Mm-hmm. Yeah. They were a gift last night.

Yeah,

Yeah.

What a gift that That's delightful. As I wrap up my interviews, I like to ask three questions, which you are now familiar with.

I am.

The first one is, where can the people who are as inspired by you as I am, where can they find you?

Thank you. My website is DianaLockett.com. My book coming out April 1st, so just a couple of days ago. DianaLockett.com/book. I also host retreats. Oh, that's another beautiful [00:47:00] way, by the way, Lucas to to build community. It's to host retreats. So I do at least one a year this year. I'm doing it in Italy in August.

Oh, lovely.

So anybody wants to experience this.

I call it a conscious leadership retreat. So we do yoga every day, meditation. Conscious leadership circles and then everyday excursions with a private chef, it's gonna be amazing. And so everything is on my website. Facebook, Instagram, and LinkedIn is where I'm most active on social media. And if you just put in Diana Lockett, you'll find me.

That's pretty well it. My email is RealignmentCoach@gmail.com and you can also send me a message via, on my website.

Realignment, bringing it back.

Mm-hmm. Yeah. Bring it back to wholeness.

Yeah. If there was any question, this is the second question. If there was any question that you would like me to have asked, what would it be?

I tried to preplan this, knowing that you asked it. I tried to preplan it and I couldn't preplan it. You know, this is my letting go [00:48:00] of control. Was there any question that didn't get asked?

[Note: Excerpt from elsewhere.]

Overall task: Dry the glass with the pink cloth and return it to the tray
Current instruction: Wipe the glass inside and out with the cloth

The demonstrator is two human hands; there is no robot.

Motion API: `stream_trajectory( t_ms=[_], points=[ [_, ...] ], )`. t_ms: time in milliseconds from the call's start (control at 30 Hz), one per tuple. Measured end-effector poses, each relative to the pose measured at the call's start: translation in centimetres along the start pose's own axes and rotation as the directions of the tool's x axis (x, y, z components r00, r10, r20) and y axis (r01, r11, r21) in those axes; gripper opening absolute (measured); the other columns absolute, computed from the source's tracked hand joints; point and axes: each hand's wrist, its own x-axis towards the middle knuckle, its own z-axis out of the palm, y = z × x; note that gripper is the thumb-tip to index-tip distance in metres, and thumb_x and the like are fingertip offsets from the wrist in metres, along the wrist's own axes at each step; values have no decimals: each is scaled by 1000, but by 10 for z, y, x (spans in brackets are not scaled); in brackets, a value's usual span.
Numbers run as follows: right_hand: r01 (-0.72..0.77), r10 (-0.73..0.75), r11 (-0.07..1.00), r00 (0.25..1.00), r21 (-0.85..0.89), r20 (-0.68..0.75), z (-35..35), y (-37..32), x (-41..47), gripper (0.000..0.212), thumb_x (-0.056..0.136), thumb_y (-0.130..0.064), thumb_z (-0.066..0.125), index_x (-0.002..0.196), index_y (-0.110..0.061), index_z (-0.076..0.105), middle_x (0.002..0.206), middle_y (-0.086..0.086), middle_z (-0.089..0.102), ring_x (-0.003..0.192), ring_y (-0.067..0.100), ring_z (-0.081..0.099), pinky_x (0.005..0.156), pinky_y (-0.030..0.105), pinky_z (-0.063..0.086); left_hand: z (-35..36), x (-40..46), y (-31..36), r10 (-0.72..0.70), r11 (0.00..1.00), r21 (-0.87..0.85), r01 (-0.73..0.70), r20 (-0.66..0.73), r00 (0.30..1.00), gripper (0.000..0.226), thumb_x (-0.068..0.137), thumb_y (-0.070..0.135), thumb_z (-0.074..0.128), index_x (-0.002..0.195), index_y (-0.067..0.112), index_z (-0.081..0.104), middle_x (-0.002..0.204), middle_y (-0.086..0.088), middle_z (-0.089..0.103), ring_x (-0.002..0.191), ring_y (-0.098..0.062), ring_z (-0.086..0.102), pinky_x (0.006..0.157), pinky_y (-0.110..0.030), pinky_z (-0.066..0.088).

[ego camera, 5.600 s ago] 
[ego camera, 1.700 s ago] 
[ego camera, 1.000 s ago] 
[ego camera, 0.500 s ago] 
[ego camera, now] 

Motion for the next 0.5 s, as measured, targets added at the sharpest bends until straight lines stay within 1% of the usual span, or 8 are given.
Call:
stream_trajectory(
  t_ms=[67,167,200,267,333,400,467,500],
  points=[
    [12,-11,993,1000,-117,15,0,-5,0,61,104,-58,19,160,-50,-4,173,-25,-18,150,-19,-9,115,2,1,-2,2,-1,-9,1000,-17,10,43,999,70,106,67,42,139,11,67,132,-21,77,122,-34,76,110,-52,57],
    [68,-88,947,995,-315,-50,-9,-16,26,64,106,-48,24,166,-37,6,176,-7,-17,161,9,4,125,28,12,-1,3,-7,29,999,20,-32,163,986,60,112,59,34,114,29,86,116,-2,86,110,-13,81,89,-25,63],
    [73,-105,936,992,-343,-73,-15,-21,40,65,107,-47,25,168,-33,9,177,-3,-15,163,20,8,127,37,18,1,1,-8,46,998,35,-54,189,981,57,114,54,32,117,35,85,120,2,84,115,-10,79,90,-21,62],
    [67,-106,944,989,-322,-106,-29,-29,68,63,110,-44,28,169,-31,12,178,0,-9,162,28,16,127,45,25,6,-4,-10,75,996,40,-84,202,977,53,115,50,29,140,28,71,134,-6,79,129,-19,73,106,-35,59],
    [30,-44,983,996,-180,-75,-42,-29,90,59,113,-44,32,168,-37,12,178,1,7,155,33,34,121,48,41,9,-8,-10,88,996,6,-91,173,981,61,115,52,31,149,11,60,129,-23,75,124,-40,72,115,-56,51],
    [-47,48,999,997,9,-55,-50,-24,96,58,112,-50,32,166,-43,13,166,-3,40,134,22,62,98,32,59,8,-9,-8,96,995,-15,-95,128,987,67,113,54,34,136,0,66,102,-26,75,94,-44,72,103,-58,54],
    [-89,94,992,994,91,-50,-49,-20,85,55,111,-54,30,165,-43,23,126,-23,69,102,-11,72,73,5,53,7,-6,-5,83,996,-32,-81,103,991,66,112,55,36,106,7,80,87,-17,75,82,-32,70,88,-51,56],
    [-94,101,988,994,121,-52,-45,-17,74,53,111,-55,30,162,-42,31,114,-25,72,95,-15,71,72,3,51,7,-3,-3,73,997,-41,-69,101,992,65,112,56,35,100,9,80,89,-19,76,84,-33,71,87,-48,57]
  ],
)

I think we had a really rich and juicy conversation and I really trusted everything that needed to be spoken was spoken and I feel very complete. So, no.

You know, you just said it.

Which is...

It's actually a beautiful one. And here it is. Here's question number three. The question was, Diana, how do you manage letting go of control in your own life?

That has been a journey

Mm-hmm.

When one grows up in a trauma environment, control is a survival mechanism. And so it's been a journey of really, for me, a lot of it's been through breath work. A lot of it's been through my embodiment practices. Through finding my way into tribes and sisters and circles where they can be the container for me to be able to release whatever has been held into my body.

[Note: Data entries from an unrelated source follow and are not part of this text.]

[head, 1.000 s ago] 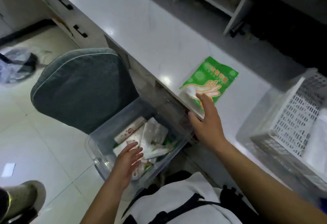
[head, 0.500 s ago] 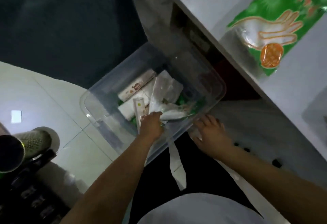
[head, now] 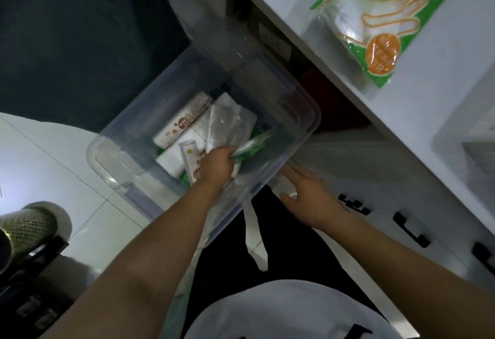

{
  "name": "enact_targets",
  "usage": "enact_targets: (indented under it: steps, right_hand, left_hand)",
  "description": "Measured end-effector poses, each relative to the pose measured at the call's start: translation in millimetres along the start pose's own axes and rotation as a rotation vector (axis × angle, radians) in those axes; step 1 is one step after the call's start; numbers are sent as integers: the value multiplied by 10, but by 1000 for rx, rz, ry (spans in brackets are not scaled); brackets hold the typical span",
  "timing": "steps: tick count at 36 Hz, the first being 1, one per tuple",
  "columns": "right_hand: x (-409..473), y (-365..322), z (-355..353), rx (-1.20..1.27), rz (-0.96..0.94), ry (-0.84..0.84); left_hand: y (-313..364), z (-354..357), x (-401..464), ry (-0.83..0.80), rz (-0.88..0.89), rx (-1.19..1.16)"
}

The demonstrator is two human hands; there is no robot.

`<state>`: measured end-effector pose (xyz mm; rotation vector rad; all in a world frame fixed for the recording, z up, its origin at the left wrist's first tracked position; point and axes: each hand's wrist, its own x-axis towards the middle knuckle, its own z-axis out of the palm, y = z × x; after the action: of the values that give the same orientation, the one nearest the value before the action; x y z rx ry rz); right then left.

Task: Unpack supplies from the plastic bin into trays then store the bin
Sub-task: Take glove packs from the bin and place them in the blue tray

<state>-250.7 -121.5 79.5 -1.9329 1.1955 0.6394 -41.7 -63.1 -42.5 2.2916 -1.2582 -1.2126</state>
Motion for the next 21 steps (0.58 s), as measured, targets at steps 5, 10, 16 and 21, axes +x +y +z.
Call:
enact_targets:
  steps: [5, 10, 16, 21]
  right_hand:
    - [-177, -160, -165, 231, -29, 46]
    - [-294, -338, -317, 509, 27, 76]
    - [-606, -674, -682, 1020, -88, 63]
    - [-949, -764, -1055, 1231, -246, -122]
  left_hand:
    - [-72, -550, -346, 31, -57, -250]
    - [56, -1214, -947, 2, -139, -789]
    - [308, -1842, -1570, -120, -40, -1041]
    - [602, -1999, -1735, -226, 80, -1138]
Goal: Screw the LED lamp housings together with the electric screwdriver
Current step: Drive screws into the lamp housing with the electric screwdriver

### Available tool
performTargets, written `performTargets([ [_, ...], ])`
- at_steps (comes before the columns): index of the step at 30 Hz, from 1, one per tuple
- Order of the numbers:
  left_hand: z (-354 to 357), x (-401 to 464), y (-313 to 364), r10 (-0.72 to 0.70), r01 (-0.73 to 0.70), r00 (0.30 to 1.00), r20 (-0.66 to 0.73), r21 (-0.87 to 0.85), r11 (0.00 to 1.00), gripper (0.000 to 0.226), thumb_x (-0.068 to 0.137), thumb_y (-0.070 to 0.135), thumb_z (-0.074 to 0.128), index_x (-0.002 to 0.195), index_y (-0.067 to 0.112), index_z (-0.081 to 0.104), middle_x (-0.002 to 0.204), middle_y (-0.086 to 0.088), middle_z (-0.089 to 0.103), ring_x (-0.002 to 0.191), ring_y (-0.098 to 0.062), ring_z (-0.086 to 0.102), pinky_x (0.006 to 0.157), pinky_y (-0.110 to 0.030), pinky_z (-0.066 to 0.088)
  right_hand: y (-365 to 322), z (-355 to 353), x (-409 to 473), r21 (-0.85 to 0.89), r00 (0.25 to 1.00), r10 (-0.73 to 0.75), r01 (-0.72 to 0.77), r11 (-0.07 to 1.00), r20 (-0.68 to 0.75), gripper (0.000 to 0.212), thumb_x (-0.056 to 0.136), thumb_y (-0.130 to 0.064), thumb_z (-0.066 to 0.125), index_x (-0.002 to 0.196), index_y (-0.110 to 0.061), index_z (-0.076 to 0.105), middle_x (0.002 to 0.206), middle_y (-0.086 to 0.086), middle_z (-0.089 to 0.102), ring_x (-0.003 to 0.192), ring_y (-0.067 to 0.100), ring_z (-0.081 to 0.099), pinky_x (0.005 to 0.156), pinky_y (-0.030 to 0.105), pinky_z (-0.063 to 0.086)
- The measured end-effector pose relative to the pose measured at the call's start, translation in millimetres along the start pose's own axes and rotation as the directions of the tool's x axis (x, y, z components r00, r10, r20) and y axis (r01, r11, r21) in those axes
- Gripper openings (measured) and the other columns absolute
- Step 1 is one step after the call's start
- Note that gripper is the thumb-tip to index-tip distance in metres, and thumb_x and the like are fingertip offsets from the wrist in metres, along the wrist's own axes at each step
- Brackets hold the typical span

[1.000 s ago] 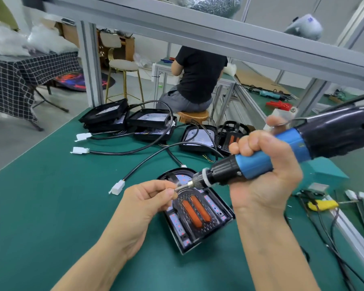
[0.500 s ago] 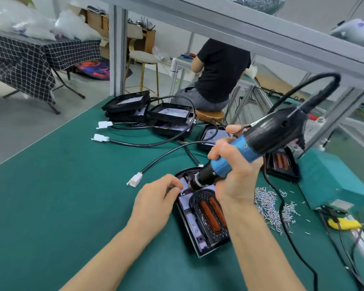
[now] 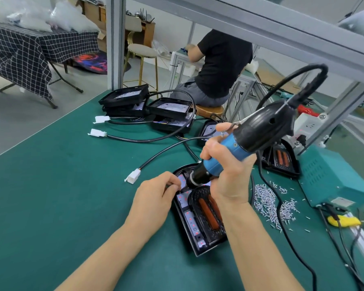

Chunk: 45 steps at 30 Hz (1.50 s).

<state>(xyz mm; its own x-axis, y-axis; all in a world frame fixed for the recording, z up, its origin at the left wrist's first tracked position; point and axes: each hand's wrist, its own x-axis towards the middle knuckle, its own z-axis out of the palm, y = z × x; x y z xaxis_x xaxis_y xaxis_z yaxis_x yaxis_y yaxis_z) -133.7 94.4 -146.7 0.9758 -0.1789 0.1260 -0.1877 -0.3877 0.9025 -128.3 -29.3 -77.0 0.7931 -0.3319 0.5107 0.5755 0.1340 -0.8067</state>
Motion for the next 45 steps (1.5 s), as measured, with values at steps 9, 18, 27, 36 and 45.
performTargets([
  [9,0,0,-1,0.01,-0.011,1.0,0.021,0.049,0.999,0.019,0.092,0.011,0.056,0.082,0.025,0.061,0.075,0.006,0.069,0.074,-0.018,0.061,0.074,-0.035,0.05,-6,4,-3,0.031,0.998,0.034,-0.036,0.999,0.051,0.032,0.063,-0.002,0.063,0.078,-0.031,0.066,0.054,-0.004,0.053,0.05,0.017,0.046,0.055,0.027,0.043],
  [18,13,11,52,0.285,-0.284,0.958,0.02,0.199,0.938,0.016,0.087,0.007,0.061,0.08,0.021,0.063,0.067,0.014,0.059,0.067,-0.003,0.052,0.063,-0.024,0.034,-59,-54,1,0.048,0.953,-0.13,0.148,0.988,-0.273,0.034,0.062,0.0,0.065,0.08,-0.029,0.067,0.058,-0.003,0.055,0.053,0.018,0.049,0.059,0.026,0.044],
  [27,139,48,117,0.315,-0.62,0.772,0.552,0.544,0.565,0.024,0.086,0.004,0.052,0.093,0.024,0.063,0.099,-0.006,0.064,0.093,-0.032,0.055,0.082,-0.036,0.048,-112,-141,-16,-0.098,0.861,-0.213,0.19,0.977,-0.462,0.028,0.065,0.0,0.061,0.09,-0.012,0.056,0.055,-0.001,0.05,0.047,0.016,0.047,0.057,0.025,0.041],
  [36,197,59,123,0.238,-0.694,0.717,0.656,0.635,0.34,0.013,0.08,0.0,0.054,0.074,0.012,0.053,0.094,-0.012,0.066,0.086,-0.03,0.059,0.063,-0.03,0.032,-117,-174,-30,-0.1,0.853,-0.231,0.209,0.973,-0.468,0.029,0.065,-0.001,0.061,0.089,-0.016,0.058,0.056,-0.002,0.051,0.048,0.017,0.048,0.056,0.025,0.043],
  [45,204,57,114,0.204,-0.654,0.744,0.636,0.63,0.419,0.017,0.082,0.002,0.054,0.09,0.011,0.066,0.095,-0.008,0.068,0.09,-0.03,0.062,0.068,-0.032,0.045,-119,-182,-35,-0.126,0.844,-0.227,0.189,0.974,-0.485,0.033,0.062,-0.004,0.062,0.092,-0.013,0.055,0.054,-0.002,0.051,0.05,0.019,0.047,0.058,0.026,0.043],
])
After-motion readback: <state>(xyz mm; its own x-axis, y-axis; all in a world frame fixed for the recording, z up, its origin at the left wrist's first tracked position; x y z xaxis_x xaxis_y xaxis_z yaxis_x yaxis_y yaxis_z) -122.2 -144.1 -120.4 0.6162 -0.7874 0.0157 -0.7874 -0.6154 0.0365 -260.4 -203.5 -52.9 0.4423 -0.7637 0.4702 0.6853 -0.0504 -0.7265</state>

And it's, there's always more because healing is a lifelong journey, and all healing [00:49:00] has its time. And then day to day, how do I let go of control? I walk around a lot. I do this a lot. My palms are out. And my mantra every day, and it's a mantra that's on my phone, so every time my phone goes to sleep, it wakes up and I hear this message, which is, where would you have me go?

What would you have me do? What would you have me released to be able to show up from a place of love?

Hmm. Love is all. I'm

giving you the answer. The last line to chapter 13. By the way, I have chapter 13 super fans for this book, cuz I've been sharing this. The last line in chapter 13 is, what would love do?

What would love do?

What would love do? And if we were to see love as all of our purpose. And everything else that we do in the world is simply our unique expression of love. Whatever that work or relationship or whatever we do, life is a lot [00:50:00] easier. As often as I remember, I put that on my menu and that's what allows me to let go of control.

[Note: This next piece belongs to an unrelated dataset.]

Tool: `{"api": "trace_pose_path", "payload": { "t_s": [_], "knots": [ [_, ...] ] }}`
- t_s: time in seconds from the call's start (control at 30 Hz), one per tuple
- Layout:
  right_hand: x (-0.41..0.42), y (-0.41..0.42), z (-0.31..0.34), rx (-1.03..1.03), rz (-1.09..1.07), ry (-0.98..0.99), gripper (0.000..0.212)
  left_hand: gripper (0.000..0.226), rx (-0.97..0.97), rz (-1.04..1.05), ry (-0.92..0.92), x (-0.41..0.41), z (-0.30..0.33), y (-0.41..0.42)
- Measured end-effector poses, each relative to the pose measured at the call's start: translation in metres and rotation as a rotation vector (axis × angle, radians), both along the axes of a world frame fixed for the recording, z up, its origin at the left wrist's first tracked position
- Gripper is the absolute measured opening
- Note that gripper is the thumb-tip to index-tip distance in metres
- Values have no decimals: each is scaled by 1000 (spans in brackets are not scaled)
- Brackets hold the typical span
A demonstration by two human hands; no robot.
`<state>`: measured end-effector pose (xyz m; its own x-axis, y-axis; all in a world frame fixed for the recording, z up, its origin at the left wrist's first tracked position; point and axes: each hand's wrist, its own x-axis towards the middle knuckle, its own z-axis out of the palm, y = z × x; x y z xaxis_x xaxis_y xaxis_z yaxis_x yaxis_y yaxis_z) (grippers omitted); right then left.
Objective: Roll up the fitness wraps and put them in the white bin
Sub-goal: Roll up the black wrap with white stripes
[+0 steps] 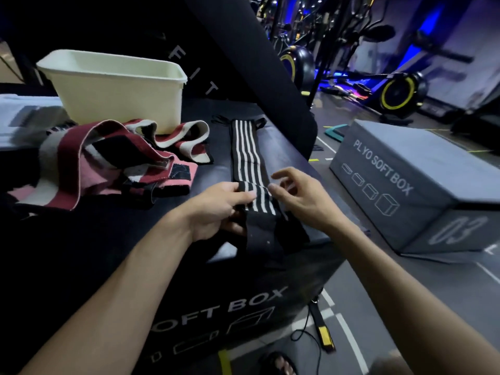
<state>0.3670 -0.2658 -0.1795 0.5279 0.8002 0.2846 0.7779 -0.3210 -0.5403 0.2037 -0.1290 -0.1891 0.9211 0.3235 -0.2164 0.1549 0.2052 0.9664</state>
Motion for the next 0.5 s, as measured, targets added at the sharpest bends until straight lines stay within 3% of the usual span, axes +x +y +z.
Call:
{"api": "trace_pose_path", "payload": {
  "t_s": [0.17, 0.27, 0.37, 0.5],
  "knots": [
    [-32, -50, -1, -22, 61, 59, 27, 37, -7, 21, -56, -19, 5, -16],
    [-37, -62, -10, 28, 98, 115, 18, 36, 103, 21, -57, -30, 9, -27],
    [-38, -62, -23, 50, 90, 90, 18, 64, 190, 34, -34, -44, 13, -35],
    [-43, -61, -28, 60, 130, 107, 26, 95, 133, 52, -69, -59, 13, -44]
  ]
}}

Cause I recognize it has nothing to do with me. I'm simply the conduit.

Amazing. Wow. What a great way to close up. Thank you. Do you have any final words?

No, it's just been a delight. No, just, I don't wanna use, just, just as minimizing. It has been a delight to be in your presence. I look forward to hearing from your audience. If anyone wants to connect with me, I'm always open to conversations. I feel like life is a conversation, yoga is a conversation, and I feel really inspired in your presence.

So thank you for the work that you're bringing into the world.

Mm. it's my pleasure. And to quote the great Diana Lockett, I am simply a conduit

Yes. Yes, yes. Thank you. Thank you. Thank you.

Thanks for joining us this week on Elements of Community.